SOURCE : Cass Crim, 02 septembre 2014 n° 13-80665 (F-P+B+I).
Une société dont l’activité était de fournir une aide spécialisée aux personnes âgées, dépendantes ou handicapées, employait des aides à domicile, lesquelles, selon un planning établi par l’employeur, effectuaient, durant leur journée de travail, différents déplacements pour se rendre chez les clients de la société où ils effectuaient leurs interventions.
Les services de l’inspection du travail effectuèrent des contrôles, l’un le 03 novembre 2010 et l’autre le 16 mars 2011, mettant en évidence que les heures de travail mentionnées sur les bulletins de paie des salariés correspondaient au temps de travail effectué au domicile des clients, mais ne tenaient pas compte du temps passé par les salariés à se déplacer du domicile d’un client à un autre.
La société, malgré l’invitation renouvelée de l’inspection du travail à prendre en compte et à rémunérer comme temps de travail effectif les temps de trajets proprement dits effectués par les salariés pour se rendre d’un lieu de travail à un autre, a refusé de s’y soumettre, considérant pour sa part qu’il s’agissait d’un temps de pause qu’il n’y avait pas lieu de rémunérer.
Par suite, la société, ainsi que son dirigeant furent poursuivis au titre du délit de travail dissimulé.
Si le Tribunal Correctionnel de PARIS les relaxait par un Jugement du 17 février 2012, la Cour d’Appel de PARIS, dans un Arrêt du 08 janvier 2013, va considérer la société et son dirigeant coupables du délit de travail dissimulé, en se fondant sur les dispositions de l’article L.3121-1 du Code du Travail, aux termes duquel la durée du temps de travail effectif est le temps pendant lequel le salarié est à la disposition de l’employeur et se conforme à ses directives sans pouvoir vaquer à des occupations personnelles.

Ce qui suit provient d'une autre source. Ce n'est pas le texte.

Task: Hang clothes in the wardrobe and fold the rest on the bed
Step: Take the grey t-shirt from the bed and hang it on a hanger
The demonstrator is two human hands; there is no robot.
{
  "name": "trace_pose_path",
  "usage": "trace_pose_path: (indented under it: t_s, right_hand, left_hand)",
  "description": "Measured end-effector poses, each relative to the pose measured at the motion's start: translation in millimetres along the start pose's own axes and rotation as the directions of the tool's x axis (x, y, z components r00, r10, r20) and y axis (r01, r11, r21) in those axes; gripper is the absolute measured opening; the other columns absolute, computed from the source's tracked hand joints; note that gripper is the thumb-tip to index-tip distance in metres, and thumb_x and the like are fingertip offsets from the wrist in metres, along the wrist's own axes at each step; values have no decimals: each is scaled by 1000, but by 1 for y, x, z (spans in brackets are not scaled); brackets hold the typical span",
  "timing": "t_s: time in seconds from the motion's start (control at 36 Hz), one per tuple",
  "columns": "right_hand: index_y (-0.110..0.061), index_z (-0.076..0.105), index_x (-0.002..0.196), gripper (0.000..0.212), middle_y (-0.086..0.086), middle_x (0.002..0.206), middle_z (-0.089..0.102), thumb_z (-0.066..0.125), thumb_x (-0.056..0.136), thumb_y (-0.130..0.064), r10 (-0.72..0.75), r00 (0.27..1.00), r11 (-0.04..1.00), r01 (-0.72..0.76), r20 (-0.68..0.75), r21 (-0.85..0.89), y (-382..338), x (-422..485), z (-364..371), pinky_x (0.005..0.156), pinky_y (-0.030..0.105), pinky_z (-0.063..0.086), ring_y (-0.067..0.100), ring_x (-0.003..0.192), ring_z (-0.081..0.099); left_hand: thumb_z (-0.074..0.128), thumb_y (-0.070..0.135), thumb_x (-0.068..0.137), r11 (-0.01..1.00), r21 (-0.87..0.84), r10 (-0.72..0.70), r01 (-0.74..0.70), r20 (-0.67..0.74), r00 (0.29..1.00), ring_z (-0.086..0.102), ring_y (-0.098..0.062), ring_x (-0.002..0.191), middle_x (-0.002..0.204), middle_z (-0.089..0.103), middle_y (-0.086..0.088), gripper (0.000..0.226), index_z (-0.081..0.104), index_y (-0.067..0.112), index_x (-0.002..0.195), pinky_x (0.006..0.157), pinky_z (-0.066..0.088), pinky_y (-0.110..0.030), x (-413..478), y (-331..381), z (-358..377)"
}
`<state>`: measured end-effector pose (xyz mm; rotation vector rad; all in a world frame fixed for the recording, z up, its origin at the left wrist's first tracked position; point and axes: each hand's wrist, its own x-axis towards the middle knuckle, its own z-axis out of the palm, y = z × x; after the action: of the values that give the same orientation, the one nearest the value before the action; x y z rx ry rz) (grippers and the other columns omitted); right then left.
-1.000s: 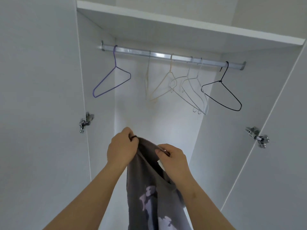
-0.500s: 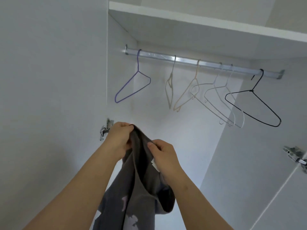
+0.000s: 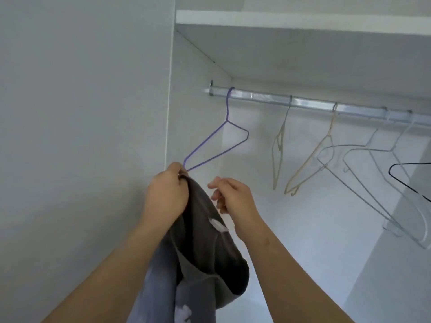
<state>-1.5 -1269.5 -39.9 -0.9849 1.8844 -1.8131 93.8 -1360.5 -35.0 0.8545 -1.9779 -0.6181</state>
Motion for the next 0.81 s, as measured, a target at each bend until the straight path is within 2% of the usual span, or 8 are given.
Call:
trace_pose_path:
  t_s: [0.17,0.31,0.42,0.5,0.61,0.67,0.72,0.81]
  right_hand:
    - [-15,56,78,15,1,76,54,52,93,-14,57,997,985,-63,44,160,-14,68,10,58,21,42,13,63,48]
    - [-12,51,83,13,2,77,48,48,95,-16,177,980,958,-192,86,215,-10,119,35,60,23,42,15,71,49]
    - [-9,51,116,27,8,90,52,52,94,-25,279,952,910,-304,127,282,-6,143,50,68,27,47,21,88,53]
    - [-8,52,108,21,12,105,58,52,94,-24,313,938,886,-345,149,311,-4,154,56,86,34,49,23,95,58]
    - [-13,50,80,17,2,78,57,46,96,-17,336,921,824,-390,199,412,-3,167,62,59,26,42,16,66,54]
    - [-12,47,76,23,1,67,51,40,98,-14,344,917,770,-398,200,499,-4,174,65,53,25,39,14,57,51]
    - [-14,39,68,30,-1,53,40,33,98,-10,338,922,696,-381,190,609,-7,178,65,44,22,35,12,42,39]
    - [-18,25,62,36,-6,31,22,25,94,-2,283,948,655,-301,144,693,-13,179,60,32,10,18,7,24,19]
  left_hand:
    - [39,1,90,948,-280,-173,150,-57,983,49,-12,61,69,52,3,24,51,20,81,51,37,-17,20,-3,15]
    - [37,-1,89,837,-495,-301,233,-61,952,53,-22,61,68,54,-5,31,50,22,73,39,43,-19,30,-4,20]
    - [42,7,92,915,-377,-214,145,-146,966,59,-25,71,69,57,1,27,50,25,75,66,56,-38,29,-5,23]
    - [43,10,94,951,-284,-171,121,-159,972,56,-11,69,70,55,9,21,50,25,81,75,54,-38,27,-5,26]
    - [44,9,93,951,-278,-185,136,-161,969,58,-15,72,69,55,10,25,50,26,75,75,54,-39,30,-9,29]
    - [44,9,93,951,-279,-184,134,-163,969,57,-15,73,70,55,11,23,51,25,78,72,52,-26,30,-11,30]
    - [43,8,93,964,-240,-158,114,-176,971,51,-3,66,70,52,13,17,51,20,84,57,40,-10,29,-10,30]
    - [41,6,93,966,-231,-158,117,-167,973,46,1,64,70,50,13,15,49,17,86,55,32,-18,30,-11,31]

La Cour d’Appel relevait en effet que le temps de déplacement professionnel entre le domicile d’un client et celui d’un autre client, au cours d’une même journée, constitue un temps de travail effectif et non un temps de pause, dès lors que les salariés ne sont pas soustraits, au cours de ces trajets, à l’autorité du chef d’entreprise et qu’en outre, l’intention coupable des prévenus se déduisait de leur refus persistant de se soumettre à la législation en vigueur, malgré deux rappels de l’inspection du travail.
Ensuite de cette décision, les prévenus se pourvoient en Cassation.
A l’appui de leur pourvoi, ils prétendent que les déplacements étaient payés à raison d’un euro par déplacement et que la plage de temps existant entre deux interventions constituait un temps de pause puisque les salariés de la société n’avaient aucun compte à leur rendre et ne se trouvaient pas à la disposition de leur employeur durant cette période, faisant en outre remarquer que les plannings étaient organisés par l’employeur en tenant compte des convenances des salariés et étaient espacés de plusieurs heures, ce qui permettait aux salariés de rentrer chez eux, de vaquer à leurs occupations personnelles et d’organiser leur emploi du temps à leur guise, sans avoir à rendre compte à leur employeur.
L’employeur basait son pourvoi sur les dispositions de l’article L.3121-4 du Code du Travail, lequel disposait, à l’époque, que le temps de déplacement professionnel pour se rendre sur le lieu d’exécution du contrat de travail n’est pas un temps de travail effectif.
L’employeur considérait donc que ce texte n’opèrerait aucune distinction selon la nature des déplacements professionnels.
Mais la Chambre Criminelle, dans l’Arrêt précité du 02 septembre 2014, ne va pas suivre les prévenus dans leur interprétation des textes.
Considérant au contraire que les dispositions de l’article L.3121-4 du Code du Travail ne sont pas applicables en l’espèce, la Cour de Cassation valide l’argumentation de la Cour d’Appel en ce qu’elle a considéré que le temps de déplacement professionnel entre le domicile d’un client et celui d’un autre au cours d’une même journée constitue un temps de travail effectif et non pas un temps de pause, dès lors que les salariés ne sont pas soustraits au cours de ces trajets à l’autorité du chef d’entreprise, de sorte qu’elle rejette le pourvoi formé, considérant les prévenus coupables du délit de travail dissimulé.
Cette décision de la Chambre Criminelle corrobore la position prise par la Chambre Sociale : les dispositions de l’article L3121-4 du Code du Travail ne sont applicables qu’aux situations où le salarié part ou arrive à son domicile.